__Directions for this task__:
Write out the data exactly from its first line onward, ending with the line in which "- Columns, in" appears.

++++

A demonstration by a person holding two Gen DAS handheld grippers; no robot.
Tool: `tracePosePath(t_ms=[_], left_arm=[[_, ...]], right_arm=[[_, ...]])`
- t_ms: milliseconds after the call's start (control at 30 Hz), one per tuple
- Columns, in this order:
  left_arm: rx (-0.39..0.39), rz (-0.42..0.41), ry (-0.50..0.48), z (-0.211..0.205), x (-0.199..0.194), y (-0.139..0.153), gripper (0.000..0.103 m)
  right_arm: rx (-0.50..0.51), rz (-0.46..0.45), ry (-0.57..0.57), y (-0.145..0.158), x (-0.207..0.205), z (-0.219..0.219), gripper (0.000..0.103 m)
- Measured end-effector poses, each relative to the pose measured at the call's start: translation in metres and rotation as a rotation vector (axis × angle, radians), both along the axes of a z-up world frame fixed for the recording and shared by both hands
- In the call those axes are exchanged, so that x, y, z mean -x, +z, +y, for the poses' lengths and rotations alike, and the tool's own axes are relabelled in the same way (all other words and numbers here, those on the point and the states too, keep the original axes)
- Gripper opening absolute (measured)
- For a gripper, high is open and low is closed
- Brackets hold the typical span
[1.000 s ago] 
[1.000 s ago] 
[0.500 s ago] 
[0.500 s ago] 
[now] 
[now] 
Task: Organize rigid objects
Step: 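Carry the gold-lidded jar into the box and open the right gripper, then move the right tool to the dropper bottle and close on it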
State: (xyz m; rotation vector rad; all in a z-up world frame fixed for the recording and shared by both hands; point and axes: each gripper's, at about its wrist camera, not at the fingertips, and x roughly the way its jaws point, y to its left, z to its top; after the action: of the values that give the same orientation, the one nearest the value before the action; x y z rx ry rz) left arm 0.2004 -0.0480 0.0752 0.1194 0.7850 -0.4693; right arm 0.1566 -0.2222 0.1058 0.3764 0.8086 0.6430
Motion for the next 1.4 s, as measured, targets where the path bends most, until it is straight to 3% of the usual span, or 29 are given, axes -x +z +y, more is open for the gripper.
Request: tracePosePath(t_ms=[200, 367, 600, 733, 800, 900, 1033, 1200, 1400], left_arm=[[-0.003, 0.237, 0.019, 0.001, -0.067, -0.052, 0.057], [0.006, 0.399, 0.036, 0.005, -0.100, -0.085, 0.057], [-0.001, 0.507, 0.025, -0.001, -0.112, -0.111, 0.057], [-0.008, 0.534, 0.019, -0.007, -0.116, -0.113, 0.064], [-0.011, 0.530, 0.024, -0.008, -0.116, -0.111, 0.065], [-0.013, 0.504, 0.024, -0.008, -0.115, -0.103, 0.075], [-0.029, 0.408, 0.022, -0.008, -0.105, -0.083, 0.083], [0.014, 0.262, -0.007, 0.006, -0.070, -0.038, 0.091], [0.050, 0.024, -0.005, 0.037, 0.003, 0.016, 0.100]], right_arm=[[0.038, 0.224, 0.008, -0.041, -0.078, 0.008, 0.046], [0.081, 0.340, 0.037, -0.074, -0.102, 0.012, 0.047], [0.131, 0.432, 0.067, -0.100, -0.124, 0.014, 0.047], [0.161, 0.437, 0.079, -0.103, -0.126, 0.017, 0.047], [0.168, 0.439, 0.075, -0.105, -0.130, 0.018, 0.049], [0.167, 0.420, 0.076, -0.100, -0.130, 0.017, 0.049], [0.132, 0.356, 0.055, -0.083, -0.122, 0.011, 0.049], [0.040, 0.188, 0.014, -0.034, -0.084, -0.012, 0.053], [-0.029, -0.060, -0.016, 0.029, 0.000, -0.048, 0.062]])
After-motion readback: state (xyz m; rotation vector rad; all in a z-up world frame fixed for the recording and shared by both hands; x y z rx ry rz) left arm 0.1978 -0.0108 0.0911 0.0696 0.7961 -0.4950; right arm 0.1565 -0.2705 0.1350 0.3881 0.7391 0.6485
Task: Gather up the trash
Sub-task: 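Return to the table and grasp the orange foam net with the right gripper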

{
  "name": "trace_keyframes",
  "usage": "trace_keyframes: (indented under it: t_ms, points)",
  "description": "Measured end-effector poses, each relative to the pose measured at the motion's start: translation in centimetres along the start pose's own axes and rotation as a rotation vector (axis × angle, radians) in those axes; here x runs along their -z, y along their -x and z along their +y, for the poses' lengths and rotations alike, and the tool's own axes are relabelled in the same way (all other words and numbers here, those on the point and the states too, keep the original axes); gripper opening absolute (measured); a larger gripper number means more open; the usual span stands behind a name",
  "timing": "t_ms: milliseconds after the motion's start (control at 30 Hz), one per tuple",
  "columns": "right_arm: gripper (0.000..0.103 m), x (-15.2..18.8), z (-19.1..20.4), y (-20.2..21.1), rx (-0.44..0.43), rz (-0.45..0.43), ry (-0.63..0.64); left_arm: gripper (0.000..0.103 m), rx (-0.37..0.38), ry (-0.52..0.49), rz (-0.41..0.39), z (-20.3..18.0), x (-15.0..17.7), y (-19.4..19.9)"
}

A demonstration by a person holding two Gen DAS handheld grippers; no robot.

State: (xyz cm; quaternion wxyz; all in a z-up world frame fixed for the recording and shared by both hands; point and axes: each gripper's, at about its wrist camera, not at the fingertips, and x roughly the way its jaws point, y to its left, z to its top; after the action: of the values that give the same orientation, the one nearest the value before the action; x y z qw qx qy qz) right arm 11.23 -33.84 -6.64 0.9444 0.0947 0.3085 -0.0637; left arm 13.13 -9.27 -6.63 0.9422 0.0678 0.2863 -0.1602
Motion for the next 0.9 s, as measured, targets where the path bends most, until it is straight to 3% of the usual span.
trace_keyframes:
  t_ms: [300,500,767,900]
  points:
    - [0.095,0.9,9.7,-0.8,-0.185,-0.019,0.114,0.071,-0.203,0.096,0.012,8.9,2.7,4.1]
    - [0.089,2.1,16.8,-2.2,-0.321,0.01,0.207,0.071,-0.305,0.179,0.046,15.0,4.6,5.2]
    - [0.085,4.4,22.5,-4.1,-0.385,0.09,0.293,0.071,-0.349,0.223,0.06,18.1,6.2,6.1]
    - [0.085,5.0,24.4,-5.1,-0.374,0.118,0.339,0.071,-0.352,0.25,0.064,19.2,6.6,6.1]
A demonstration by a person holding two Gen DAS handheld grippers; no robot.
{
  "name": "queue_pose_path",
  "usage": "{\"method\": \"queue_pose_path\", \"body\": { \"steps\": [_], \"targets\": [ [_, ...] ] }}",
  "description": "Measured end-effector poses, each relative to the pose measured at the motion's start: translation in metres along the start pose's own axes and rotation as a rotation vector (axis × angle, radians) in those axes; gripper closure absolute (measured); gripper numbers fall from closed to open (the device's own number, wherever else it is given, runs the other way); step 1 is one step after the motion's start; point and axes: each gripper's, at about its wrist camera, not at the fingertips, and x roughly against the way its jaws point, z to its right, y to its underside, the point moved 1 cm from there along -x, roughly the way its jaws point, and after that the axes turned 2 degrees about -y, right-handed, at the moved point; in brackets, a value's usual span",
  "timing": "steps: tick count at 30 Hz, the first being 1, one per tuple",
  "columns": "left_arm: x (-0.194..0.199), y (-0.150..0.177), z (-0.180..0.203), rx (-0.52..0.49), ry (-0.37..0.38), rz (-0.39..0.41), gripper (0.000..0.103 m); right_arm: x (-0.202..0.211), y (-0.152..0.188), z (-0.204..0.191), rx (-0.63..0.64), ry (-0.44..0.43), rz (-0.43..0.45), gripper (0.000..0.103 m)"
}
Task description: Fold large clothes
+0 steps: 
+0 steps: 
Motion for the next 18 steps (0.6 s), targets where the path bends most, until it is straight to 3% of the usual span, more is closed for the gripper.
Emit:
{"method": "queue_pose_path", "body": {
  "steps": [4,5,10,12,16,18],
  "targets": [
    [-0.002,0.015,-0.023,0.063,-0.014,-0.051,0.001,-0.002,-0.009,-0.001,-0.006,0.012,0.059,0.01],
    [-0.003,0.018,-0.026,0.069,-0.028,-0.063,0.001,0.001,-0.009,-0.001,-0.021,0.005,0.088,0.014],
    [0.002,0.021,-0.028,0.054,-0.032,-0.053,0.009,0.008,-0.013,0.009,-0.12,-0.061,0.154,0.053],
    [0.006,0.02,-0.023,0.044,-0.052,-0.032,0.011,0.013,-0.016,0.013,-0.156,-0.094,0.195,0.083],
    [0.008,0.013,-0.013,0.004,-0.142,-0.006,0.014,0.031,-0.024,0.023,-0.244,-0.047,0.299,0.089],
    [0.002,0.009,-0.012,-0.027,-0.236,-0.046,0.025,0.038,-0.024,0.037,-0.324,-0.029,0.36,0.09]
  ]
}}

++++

__Task solution__:
A demonstration by a person holding two Gen DAS handheld grippers; no robot.
Tool: `tracePosePath(t_ms=[_], left_arm=[[_, ...]], right_arm=[[_, ...]])`
- t_ms: milliseconds after the call's start (control at 30 Hz), one per tuple
- Columns, in this order:

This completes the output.